Pero no por mucho tiempo, por cuanto lo despertaron el estruendo y la algarabía de unos disparos y los perros de unos cazadores. Aterrorizado hasta los huesos se levantó a escapar por la espesura, saltando charcos, brincando cercas, dejando hasta fibras de corazón en el camino. Por fortuna, pudo librarse de los cazadores no sin rasguños, magulladuras y con varias uñas faltantes, y llegar nuevamente a la cueva del mago, el cual lo recibió en la puerta, con cara de mucha preocupación: jamás había tenido a un cliente tan insatisfecho con su trabajo, tan inconforme con todos los encantamientos, tan incorregible como ese ratón miedoso.
–Por la pinta y la prisa que traes –le dijo malhumorado– supongo que ahora vienes a que te convierta en cazador o en escopeta, o ¿me equivoco?
El antiguo roedor no sabía responder. No sólo le faltaba el aire y las fuerzas físicas, sino que también le escaseaban las ganas de pedir más magias o que lo bañaran en agua de yerbas o le echaran sahumerio contra su mala suerte.

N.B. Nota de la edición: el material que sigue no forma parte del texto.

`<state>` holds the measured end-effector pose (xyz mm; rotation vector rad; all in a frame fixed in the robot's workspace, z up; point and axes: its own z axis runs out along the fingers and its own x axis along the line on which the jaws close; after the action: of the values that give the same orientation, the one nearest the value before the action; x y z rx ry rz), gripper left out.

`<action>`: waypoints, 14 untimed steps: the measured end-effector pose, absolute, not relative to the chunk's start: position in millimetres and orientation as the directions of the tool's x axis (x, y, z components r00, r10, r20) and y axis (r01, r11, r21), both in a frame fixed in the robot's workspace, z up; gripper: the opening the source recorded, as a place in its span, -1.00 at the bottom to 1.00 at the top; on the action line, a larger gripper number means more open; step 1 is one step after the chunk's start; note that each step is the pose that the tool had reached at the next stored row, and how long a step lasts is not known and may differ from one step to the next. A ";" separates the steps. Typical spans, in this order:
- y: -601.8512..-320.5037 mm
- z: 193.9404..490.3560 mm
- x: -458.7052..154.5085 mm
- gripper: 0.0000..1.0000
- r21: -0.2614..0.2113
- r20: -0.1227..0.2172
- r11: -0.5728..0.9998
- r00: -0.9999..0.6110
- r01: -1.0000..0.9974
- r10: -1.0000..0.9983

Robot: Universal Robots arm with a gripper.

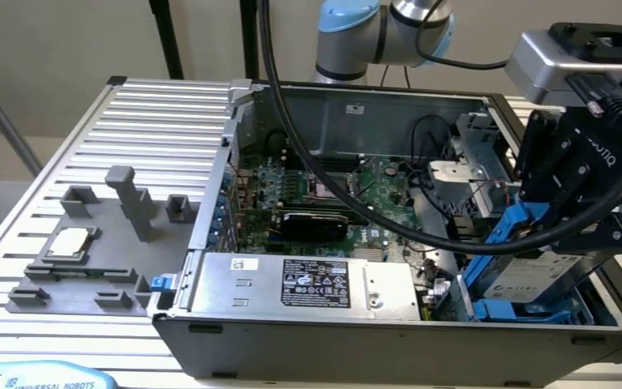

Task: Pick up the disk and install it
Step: 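Insert the disk into the insertion slot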

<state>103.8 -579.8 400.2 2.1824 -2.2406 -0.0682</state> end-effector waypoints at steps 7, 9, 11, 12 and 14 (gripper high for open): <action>-579.6 399.5 104.7 -0.18 0.040 -0.021 0.025 -0.026 -0.999 -0.999; -579.6 399.5 107.3 -0.18 0.040 -0.021 0.025 -0.026 -0.999 -0.999; -579.6 399.5 112.5 -0.18 0.040 -0.021 0.025 -0.026 -0.999 -0.999; -579.6 399.5 115.3 -0.18 0.040 -0.021 0.025 -0.026 -0.999 -0.999; -579.6 399.5 120.7 -0.18 0.040 -0.021 0.025 -0.026 -0.999 -0.999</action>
<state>120.7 -579.6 399.5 2.1836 -2.2393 -0.0681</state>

Ninguna transformación parecía surtirle efecto.
–Tu problema –concluyó diciendo el brujo, que también sabía dar buenos consejos porque había leído mucho. Por eso la importancia de leer– es que naciste con un corazón de ratón. Y mientras en tu pecho palpite tal corazón, no dejarás jamás de tener miedo. Ahí también anida tu pereza hacia la acción, hacia el cambio, hacia la productividad de la vida. Me da mucha pena contigo, amigo, pero si hay cosa en este mundo que yo no puedo ni me atrevo a hacer es la de cambiarte el corazón, ratoncito. De nada valen las varitas mágicas, ni Harry Potter, ni técnica alguna de encantamiento. Solamente lo puedes hacer tú solo.
Diciendo estas palabras ingresó a la cueva y salió en seguida con la bendita varita mágica y con un grueso libro envejecido. Palpó suavemente con su extremo la testuz del falso tigre y pronunció unas palabras como en griego, entrecerrando los ojos como un santo. Y lo convirtió, esta vez en medio de una explosión de humo, nuevamente en ratoncito.

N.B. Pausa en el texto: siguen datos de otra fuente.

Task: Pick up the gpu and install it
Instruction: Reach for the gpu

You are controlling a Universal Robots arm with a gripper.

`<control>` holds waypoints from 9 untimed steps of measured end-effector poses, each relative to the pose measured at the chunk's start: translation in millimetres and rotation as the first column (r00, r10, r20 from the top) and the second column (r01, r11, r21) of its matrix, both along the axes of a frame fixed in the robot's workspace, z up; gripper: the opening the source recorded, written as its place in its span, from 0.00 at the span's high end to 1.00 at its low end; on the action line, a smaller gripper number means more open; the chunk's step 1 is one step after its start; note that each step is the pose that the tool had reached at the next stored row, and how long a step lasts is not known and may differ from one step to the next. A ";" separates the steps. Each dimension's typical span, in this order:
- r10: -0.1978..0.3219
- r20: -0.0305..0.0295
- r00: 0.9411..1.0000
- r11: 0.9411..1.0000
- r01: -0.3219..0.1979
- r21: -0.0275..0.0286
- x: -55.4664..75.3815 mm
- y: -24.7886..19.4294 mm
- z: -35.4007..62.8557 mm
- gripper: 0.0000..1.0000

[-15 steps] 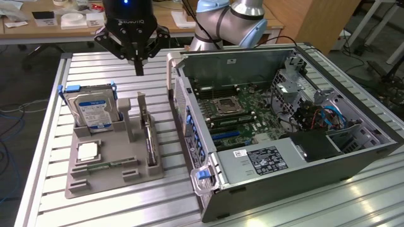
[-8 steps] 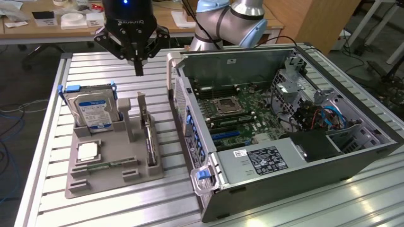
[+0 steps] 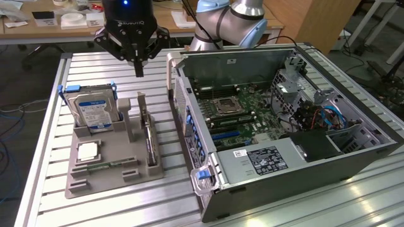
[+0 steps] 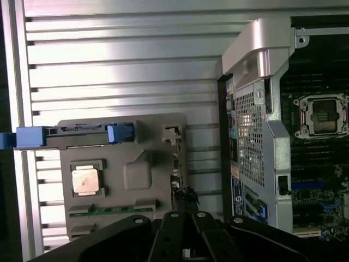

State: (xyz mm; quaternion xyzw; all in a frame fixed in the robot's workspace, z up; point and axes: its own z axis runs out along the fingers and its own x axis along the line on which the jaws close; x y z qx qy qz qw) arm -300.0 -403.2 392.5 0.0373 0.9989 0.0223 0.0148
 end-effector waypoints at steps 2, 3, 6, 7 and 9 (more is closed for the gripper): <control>0.000 0.000 1.000 1.000 0.000 0.000 0.0 -2.7 0.0 0.89; 0.000 0.000 1.000 1.000 0.000 0.000 0.0 -4.1 0.0 0.89; 0.000 0.000 1.000 1.000 0.000 0.000 0.0 -7.3 0.0 0.89; 0.000 0.000 1.000 1.000 0.000 0.000 0.0 -8.1 0.0 0.89; 0.000 0.000 1.000 1.000 0.000 0.000 0.0 -9.3 0.0 0.89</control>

Precisamente ese ratoncito recordaría años más tarde, cautivo en una trampa mortal y con la aterradora sensación de haber vivido en vano, el día aquel cuando acudió al mago de la región en busca de ayuda para dos de sus grandes problemas existenciales. Y ahora enfrentaba la evaluación de su vida, ya sin mago y sin sortilegio alguno que le sirviera para justificar su paso por el mundo. Y la asfixia continuaba. Y el terror lo invadía. No le había valido ser tigre, por lo menos en apariencia, porque el problema suyo era de corazón. Y el corazón guarda fiel memoria de los defectos más profundos y obstinados. Se lo dijo el anciano mago antes de blandir la varita mágica sobre su cabeza. Pero entonces, ¿por qué no se cambió el corazón? Si el brujo se lo dijo y se lo repitió: “Tu problema es que naciste con un corazón de ratón. Y mientras en tu pecho palpite tal corazón, no dejarás jamás de tener miedo. Ahí también anida tu pereza hacia la acción, hacia el cambio, hacia la productividad de la vida. Me da mucha pena contigo, amigo, pero si hay cosa en este mundo que yo no puedo ni me atrevo a hacer es la de cambiarte el corazón, ratoncito. Solamente lo puedes hacer tú solo.”